AQtive Guard has been deployed in production across enterprise and government environments.
In 2024, SoftBank Corporation deployed AQtive Guard across its enterprise network. The deployment uncovered unnoticed vulnerable encryption and certificate issues across a large-scale infrastructure — the kind of visibility gap that manual auditing processes routinely miss in environments of that size and complexity.
In December 2025, SandboxAQ announced a five-year agreement with the U.S. Department of War (DoW) Chief Information Officer to deploy AQtive Guard for comprehensive, automated cryptographic discovery and inventory (ACDI) across DoW systems. The agreement is described as a foundational step in the DoW’s managed transition to post-quantum cryptography. It follows a successful earlier demonstration of SandboxAQ’s capabilities during a prototype project with DISA Emerging Technology’s QRC PKI program. The DoW partnership opens a path for other DoW agencies to access AQtive Guard as their own PQC migration planning matures.
What is cryptographic risk AI?
Cryptographic risk AI is the use of AI to discover, inventory, prioritize, and remediate encryption vulnerabilities across enterprise infrastructure. It automates the process of building and maintaining a complete cryptographic asset inventory — keys, certificates, algorithms, and libraries — and applies AI-driven risk analysis to identify what is vulnerable, what violates policy, and what requires remediation before emerging threats, including quantum computing, make that remediation urgent.
How do organizations discover cryptographic vulnerabilities?

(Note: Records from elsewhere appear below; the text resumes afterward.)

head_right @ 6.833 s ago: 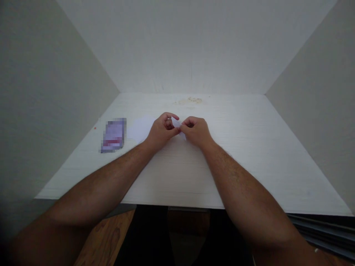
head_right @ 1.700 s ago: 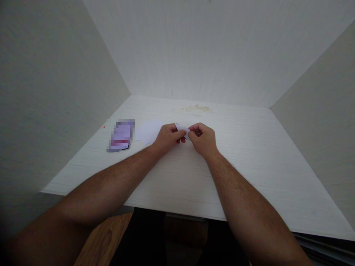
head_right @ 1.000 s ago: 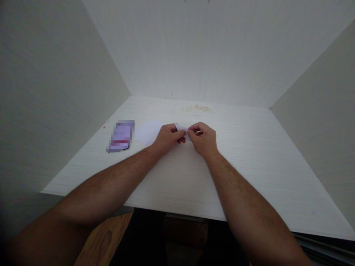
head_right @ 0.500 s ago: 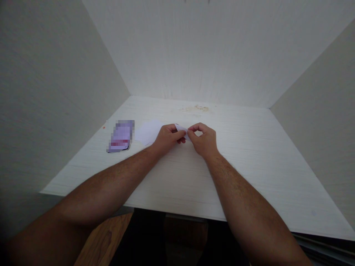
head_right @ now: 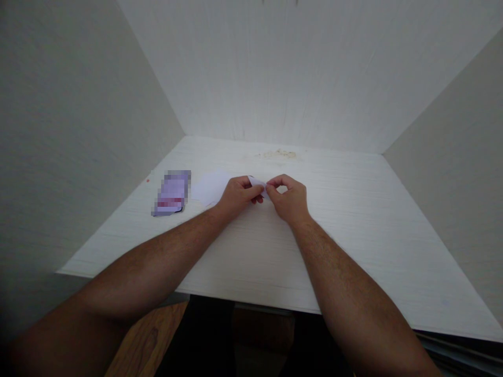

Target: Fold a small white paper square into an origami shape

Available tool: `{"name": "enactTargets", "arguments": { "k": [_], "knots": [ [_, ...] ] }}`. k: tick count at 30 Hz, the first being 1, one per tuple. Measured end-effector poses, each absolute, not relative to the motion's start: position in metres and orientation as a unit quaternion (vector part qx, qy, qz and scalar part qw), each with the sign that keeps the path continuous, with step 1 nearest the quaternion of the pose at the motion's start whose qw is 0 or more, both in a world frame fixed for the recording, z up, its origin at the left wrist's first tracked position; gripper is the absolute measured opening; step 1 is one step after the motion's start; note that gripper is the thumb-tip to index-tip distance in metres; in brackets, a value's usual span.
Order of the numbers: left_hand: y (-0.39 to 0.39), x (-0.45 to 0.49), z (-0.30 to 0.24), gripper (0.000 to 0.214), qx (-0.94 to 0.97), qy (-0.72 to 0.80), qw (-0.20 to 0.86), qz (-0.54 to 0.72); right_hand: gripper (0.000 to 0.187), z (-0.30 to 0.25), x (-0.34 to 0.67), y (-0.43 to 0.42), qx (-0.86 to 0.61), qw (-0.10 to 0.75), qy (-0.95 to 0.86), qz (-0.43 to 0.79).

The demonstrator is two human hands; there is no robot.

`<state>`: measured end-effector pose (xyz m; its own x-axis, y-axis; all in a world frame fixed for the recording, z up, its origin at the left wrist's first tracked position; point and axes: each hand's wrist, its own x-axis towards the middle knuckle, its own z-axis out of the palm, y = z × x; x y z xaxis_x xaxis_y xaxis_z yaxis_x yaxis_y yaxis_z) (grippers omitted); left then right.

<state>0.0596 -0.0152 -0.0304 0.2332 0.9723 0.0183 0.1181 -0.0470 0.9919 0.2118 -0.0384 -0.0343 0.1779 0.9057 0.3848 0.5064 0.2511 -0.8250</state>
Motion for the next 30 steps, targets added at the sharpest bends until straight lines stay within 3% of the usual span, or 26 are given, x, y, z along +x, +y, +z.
{"name": "enactTargets", "arguments": {
  "k": [30],
  "knots": [
    [-0.0128, 0.0588, -0.0351, 0.014, 0.595, 0.413, 0.533, 0.436, 0.008, -0.0367, 0.2123, -0.0353, -0.559, 0.510, -0.616, 0.221]
  ]
}}
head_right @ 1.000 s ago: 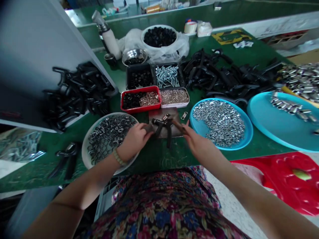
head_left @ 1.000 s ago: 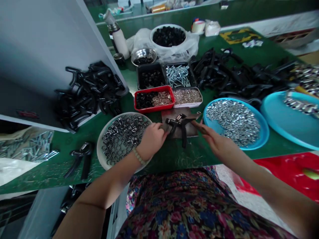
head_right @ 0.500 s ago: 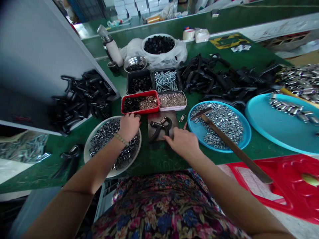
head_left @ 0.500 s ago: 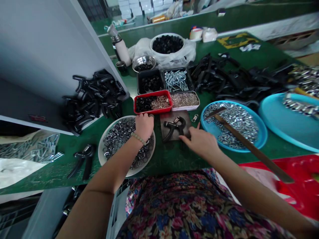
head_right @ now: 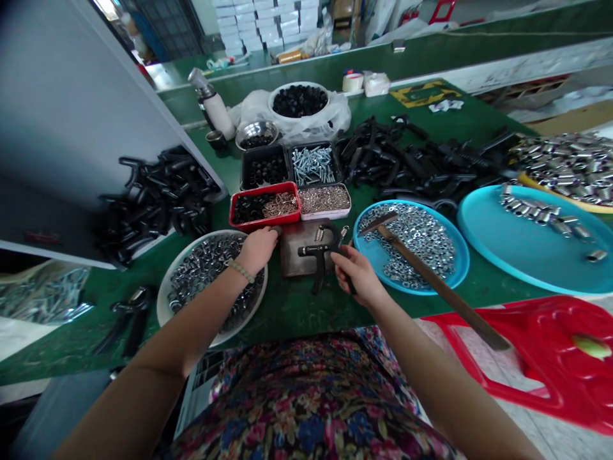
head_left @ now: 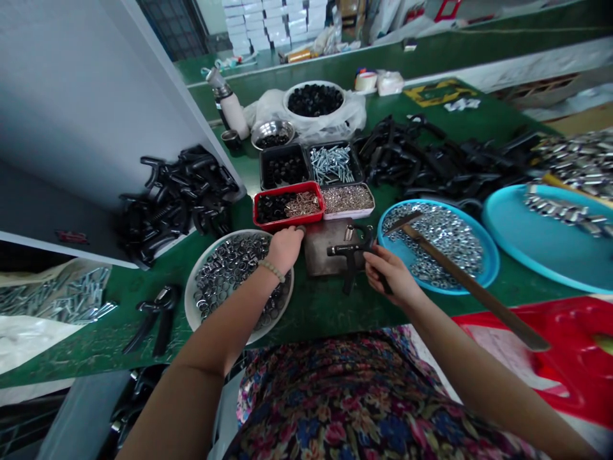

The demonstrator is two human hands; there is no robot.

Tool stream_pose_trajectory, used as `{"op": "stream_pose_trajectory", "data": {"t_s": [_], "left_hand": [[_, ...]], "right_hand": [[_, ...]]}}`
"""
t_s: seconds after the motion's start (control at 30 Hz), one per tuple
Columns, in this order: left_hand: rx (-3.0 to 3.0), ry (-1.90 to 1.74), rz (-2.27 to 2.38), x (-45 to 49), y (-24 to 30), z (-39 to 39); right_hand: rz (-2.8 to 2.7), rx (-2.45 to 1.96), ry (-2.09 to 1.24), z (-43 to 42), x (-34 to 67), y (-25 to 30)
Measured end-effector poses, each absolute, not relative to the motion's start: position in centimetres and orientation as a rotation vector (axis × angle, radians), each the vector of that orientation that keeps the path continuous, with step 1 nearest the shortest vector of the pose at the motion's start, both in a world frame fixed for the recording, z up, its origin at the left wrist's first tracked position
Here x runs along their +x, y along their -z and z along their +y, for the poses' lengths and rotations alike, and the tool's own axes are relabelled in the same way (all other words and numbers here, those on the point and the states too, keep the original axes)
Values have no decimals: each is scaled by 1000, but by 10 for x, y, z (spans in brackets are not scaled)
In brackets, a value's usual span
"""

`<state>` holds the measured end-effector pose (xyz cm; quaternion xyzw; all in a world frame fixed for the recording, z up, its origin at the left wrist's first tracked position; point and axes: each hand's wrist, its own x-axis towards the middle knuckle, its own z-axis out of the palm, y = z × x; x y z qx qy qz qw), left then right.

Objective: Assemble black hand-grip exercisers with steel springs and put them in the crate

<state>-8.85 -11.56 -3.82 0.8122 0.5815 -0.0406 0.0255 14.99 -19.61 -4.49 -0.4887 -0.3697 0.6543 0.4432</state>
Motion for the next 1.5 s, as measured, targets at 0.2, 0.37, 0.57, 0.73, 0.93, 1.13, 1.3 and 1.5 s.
{"op": "stream_pose_trajectory", "data": {"t_s": [0.2, 0.37, 0.57, 0.73, 0.93, 1.13, 1.3, 1.5], "left_hand": [[1795, -864, 1356, -87, 24, -140], [1117, -1208, 1056, -70, 14, -163], [1043, -1465, 950, -59, 14, -172], [1147, -1491, 1029, -50, 24, -179], [1253, -1489, 1164, -46, 29, -188], [1559, -1092, 1414, -69, 33, -200], [1484, -871, 1416, -90, 37, -222], [1302, -926, 1291, -60, 37, -238]], "right_hand": [[-707, -919, -1718, -206, 146, 35], [-677, -817, -1755, -205, 134, 30], [-563, -760, -1862, -206, 121, 34], [-502, -737, -1894, -209, 113, 39], [-498, -769, -1892, -210, 104, 37], [-1249, -1371, -1409, -199, 123, -4], [-2150, -1768, -471, -203, 137, -33], [-2398, -1365, -807, -201, 92, -30]]}}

AI-driven cryptographic discovery platforms scan continuously across networks, applications, filesystems, endpoints, and cloud environments to build a complete, up-to-date inventory of cryptographic assets and their dependencies. They integrate with existing security platforms — including endpoint detection tools, CMDB, and certificate managers — to pull data from systems already in use. The inventory is then analyzed to surface vulnerable algorithms, expired certificates, policy violations, and anomalous behavior patterns.
What is the difference between cryptographic discovery and remediation?
Cryptographic discovery is the process of building and maintaining a complete inventory of cryptographic assets across an organization’s environment — identifying what exists, where it is used, and what its current security status is. Cryptographic remediation is the process of fixing what discovery identifies as vulnerable: rotating credentials, renewing certificates, replacing weak algorithms, and enforcing policies. Both are necessary; discovery without remediation leaves vulnerabilities exposed, and remediation without discovery cannot be systematically applied to everything that needs it.
Why is AI needed for cryptographic risk management?
Enterprise cryptographic environments are too large, too dynamic, and too distributed for manual inventory and remediation to be feasible. Large organizations run thousands of applications and services, each with cryptographic assets deployed and modified independently over time. AI-driven platforms can scan continuously at scale, integrate across the tools organizations already use, apply risk scoring to prioritize what matters, and automate remediation workflows — compressing the time between identifying a vulnerability and resolving it from weeks to hours.
What is crypto agility?
Crypto agility is the ability of an organization to rapidly update or replace the cryptographic algorithms it uses across its infrastructure — without service disruption and without requiring a complete system redesign. It is a design property, not a one-time action: a cryptographically agile organization can respond to newly discovered vulnerabilities or new standards requirements by deploying updated algorithms at speed. Achieving crypto agility requires a complete, continuously maintained cryptographic inventory and automated remediation workflows — the operational foundation that AQtive Guard is built to provide.